What the task requires
Quote exactly and only this range of lines in the data below: the line that holds "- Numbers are" to the line that holds "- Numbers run", both included.

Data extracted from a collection
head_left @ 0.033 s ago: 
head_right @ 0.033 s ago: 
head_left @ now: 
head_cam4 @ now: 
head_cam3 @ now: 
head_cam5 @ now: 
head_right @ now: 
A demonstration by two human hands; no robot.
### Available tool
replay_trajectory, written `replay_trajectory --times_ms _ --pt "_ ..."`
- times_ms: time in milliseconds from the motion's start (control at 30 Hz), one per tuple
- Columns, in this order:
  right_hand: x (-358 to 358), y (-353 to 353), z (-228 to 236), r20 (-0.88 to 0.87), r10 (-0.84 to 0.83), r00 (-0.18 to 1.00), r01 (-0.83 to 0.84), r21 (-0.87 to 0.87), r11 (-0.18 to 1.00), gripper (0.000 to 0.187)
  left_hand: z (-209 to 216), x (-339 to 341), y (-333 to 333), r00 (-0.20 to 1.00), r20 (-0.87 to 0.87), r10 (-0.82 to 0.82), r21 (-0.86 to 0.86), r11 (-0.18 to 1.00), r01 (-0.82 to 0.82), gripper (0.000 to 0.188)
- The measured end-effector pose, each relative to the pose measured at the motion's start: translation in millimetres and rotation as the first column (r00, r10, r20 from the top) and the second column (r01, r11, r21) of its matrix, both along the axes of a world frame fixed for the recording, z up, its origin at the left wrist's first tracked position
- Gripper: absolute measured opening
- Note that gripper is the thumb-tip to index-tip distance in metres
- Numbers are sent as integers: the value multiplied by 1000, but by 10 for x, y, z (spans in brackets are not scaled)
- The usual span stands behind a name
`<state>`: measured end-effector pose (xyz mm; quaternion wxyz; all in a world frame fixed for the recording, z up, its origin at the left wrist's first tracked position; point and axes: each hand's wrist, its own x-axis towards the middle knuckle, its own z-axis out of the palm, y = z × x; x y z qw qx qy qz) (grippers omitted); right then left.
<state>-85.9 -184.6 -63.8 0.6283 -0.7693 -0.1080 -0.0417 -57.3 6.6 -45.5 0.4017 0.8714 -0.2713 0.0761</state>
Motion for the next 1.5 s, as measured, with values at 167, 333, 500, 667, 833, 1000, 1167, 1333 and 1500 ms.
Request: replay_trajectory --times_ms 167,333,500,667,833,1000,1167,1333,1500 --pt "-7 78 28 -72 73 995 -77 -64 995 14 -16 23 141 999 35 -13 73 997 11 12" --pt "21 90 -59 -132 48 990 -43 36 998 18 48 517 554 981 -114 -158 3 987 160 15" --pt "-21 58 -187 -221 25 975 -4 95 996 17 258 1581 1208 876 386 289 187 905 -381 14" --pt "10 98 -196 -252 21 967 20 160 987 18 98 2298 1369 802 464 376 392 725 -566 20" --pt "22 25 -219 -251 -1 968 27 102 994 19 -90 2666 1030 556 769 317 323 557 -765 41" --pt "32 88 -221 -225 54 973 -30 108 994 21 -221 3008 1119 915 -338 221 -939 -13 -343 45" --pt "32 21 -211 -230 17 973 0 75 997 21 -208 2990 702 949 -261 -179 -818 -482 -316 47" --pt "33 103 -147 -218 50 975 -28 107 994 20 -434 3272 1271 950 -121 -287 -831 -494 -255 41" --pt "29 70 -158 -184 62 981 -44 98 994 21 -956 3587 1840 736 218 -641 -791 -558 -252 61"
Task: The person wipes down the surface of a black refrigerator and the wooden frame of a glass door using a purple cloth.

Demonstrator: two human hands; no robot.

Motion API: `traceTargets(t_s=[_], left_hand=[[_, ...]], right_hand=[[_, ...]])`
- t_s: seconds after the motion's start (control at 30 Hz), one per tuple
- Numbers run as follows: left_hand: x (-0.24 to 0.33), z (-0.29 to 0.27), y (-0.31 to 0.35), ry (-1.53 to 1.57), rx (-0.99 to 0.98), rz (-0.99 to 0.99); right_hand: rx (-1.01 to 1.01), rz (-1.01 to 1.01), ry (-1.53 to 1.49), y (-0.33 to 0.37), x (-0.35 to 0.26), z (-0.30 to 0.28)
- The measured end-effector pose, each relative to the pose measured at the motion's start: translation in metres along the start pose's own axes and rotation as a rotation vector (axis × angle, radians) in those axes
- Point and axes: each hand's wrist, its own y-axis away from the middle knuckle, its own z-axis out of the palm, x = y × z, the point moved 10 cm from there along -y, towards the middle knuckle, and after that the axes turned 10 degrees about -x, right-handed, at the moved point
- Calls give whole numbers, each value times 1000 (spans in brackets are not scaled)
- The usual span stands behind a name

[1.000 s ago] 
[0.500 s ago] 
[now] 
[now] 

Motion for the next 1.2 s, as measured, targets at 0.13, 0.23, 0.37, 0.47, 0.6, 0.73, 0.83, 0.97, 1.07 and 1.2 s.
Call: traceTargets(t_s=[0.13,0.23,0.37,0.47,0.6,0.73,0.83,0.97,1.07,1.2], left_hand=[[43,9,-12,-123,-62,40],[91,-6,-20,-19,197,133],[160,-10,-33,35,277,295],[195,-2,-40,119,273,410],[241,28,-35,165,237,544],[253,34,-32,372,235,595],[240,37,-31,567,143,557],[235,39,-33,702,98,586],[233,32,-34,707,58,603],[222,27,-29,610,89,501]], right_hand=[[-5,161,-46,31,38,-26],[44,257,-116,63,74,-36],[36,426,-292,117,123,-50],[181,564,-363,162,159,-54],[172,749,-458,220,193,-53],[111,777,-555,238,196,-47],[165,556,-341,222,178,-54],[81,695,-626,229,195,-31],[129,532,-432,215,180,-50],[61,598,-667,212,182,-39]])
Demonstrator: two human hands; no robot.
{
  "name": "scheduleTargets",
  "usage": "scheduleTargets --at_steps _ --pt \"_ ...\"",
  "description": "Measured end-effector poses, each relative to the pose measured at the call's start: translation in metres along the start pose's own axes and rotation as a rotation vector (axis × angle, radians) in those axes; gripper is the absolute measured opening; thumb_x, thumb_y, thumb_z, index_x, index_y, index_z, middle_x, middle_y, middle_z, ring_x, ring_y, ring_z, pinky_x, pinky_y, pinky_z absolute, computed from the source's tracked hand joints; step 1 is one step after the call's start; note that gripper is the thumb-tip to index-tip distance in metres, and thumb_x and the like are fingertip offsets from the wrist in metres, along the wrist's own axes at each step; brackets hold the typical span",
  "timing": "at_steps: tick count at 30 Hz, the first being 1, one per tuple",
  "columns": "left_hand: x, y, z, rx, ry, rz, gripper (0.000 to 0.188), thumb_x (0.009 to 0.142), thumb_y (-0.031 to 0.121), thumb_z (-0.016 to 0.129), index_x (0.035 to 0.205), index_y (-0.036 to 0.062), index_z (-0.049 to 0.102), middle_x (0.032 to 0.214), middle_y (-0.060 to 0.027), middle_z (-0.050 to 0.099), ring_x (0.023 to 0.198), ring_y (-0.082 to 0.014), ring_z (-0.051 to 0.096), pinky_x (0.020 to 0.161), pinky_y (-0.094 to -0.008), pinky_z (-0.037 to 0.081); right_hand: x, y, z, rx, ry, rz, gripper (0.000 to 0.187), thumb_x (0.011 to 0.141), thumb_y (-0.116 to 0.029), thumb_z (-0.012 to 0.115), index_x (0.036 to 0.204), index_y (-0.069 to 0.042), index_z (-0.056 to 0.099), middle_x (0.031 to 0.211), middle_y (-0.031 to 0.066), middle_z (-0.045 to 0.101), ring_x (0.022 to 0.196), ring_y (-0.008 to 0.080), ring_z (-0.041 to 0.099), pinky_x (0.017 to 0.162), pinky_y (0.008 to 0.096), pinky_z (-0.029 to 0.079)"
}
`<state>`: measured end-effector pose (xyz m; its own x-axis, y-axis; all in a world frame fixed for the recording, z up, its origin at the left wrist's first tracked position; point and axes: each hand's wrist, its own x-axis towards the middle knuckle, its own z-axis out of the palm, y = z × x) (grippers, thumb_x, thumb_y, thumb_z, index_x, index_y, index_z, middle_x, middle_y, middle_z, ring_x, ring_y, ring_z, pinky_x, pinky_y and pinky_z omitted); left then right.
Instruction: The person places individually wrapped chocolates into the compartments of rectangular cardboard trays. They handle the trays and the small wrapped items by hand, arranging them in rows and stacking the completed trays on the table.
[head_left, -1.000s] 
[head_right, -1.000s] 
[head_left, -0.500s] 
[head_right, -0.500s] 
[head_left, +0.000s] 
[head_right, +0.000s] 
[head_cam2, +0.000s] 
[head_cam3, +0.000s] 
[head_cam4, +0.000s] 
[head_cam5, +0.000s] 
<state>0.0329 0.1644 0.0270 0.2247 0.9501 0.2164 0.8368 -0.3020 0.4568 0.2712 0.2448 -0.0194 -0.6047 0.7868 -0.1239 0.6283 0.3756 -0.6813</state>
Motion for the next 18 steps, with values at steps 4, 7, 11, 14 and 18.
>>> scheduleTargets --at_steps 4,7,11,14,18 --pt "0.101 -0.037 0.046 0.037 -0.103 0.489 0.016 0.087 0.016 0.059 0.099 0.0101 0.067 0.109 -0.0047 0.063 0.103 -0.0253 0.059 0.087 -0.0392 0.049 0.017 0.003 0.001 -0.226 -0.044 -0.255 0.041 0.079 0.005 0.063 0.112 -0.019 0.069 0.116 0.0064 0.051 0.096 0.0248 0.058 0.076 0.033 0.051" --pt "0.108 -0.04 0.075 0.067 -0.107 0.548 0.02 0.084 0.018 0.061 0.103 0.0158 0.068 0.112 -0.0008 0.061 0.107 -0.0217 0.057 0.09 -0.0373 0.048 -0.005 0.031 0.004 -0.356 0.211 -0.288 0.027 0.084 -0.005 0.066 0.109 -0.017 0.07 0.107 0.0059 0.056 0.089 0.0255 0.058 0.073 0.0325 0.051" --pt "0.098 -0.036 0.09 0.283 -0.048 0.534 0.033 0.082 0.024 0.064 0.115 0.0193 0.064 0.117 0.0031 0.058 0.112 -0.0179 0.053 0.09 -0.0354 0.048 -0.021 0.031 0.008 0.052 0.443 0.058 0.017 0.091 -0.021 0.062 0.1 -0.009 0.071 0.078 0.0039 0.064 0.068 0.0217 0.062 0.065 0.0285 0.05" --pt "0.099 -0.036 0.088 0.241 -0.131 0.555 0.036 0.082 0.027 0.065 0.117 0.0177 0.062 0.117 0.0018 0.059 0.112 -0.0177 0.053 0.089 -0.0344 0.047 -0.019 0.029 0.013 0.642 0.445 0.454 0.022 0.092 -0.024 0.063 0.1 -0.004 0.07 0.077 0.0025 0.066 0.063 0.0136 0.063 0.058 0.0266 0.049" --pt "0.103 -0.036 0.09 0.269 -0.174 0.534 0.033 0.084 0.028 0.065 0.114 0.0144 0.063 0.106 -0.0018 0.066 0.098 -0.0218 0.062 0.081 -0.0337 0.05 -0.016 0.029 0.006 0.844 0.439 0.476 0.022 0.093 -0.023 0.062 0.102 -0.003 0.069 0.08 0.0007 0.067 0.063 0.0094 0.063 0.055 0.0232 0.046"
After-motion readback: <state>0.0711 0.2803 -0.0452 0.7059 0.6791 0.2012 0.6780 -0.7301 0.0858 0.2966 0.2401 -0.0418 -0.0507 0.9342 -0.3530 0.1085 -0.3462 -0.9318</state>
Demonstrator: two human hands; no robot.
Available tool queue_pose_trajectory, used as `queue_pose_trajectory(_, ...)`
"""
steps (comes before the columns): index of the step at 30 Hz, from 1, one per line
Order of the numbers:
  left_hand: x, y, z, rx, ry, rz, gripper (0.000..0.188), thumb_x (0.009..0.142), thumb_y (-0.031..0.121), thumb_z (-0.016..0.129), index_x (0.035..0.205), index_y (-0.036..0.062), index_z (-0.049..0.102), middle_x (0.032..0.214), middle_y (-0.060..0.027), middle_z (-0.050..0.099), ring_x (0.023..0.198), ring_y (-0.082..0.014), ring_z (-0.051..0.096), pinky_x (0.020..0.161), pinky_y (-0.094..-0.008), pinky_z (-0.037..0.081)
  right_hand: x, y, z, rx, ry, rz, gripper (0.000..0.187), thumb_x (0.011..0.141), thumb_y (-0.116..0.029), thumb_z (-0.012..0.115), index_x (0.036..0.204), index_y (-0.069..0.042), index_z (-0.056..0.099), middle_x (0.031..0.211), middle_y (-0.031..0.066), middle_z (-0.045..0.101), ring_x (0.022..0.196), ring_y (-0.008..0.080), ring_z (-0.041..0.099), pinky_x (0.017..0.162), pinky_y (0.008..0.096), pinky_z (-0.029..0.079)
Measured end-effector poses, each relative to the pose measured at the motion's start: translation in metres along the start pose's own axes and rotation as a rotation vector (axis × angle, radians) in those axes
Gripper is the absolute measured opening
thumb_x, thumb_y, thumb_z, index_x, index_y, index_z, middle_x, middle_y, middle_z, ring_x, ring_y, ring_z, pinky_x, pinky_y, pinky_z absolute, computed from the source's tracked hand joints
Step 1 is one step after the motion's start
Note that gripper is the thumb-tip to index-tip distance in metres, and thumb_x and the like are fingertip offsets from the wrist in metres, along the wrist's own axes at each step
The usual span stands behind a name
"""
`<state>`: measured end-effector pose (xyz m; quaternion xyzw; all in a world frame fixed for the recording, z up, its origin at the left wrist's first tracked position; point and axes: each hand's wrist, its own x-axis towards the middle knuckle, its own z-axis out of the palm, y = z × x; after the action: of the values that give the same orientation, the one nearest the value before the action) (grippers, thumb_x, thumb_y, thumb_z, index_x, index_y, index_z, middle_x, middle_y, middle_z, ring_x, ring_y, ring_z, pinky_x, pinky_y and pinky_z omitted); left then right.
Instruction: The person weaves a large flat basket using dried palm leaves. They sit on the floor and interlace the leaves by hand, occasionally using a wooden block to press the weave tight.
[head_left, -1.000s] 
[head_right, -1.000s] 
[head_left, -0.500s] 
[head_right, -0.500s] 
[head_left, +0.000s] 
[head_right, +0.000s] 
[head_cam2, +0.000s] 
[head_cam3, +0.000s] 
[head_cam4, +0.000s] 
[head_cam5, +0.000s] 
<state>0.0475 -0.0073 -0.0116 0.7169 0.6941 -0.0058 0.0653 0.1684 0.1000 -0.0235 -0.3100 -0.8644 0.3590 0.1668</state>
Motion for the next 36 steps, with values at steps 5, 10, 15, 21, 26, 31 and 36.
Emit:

Solved exercise
- Numbers are sent as integers: the value multiplied by 1000, but by 10 for x, y, z (spans in brackets are not scaled)
- The usual span stands behind a name
`<state>`: measured end-effector pose (xyz mm; quaternion wxyz; all in a world frame fixed for the recording, z up, its origin at the left wrist's first tracked position; point and axes: each hand's wrist, its own x-axis towards the middle knuckle, its own z-axis out of the palm, y = z × x; x y z qw qx qy qz) (grippers omitted); right then left.
<state>-85.9 -184.6 -63.8 0.6283 -0.7693 -0.1080 -0.0417 -57.3 6.6 -45.5 0.4017 0.8714 -0.2713 0.0761</state>
Motion for the next 1.5 s, as measured, with values at 167, 333, 500, 667, 833, 1000, 1167, 1333 and 1500 ms.
Request: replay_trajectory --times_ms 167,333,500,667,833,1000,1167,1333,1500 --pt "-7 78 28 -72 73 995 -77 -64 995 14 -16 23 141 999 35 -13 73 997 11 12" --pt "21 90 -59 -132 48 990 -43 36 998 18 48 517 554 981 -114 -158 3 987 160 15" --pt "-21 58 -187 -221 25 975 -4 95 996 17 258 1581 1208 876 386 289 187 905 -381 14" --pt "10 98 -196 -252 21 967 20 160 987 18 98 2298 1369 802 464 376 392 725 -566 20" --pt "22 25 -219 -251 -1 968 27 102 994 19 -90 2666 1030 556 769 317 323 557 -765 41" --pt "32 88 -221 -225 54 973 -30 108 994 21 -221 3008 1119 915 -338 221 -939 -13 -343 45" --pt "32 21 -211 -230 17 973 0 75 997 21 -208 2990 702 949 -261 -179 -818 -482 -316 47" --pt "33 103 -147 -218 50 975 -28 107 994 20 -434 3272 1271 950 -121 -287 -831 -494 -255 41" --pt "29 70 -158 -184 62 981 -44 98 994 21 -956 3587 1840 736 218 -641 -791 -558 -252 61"
Task: The person wipes down the surface of a black refrigerator and the wooden frame of a glass door using a purple cloth.

Demonstrator: two human hands; no robot.

Motion API: `traceTargets(t_s=[_], left_hand=[[_, ...]], right_hand=[[_, ...]])`
- t_s: seconds after the motion's start (control at 30 Hz), one per tuple
- Numbers run as follows: left_hand: x (-0.24 to 0.33), z (-0.29 to 0.27), y (-0.31 to 0.35), ry (-1.53 to 1.57), rx (-0.99 to 0.98), rz (-0.99 to 0.99); right_hand: rx (-1.01 to 1.01), rz (-1.01 to 1.01), ry (-1.53 to 1.49), y (-0.33 to 0.37), x (-0.35 to 0.26), z (-0.30 to 0.28)

The full output has already been given.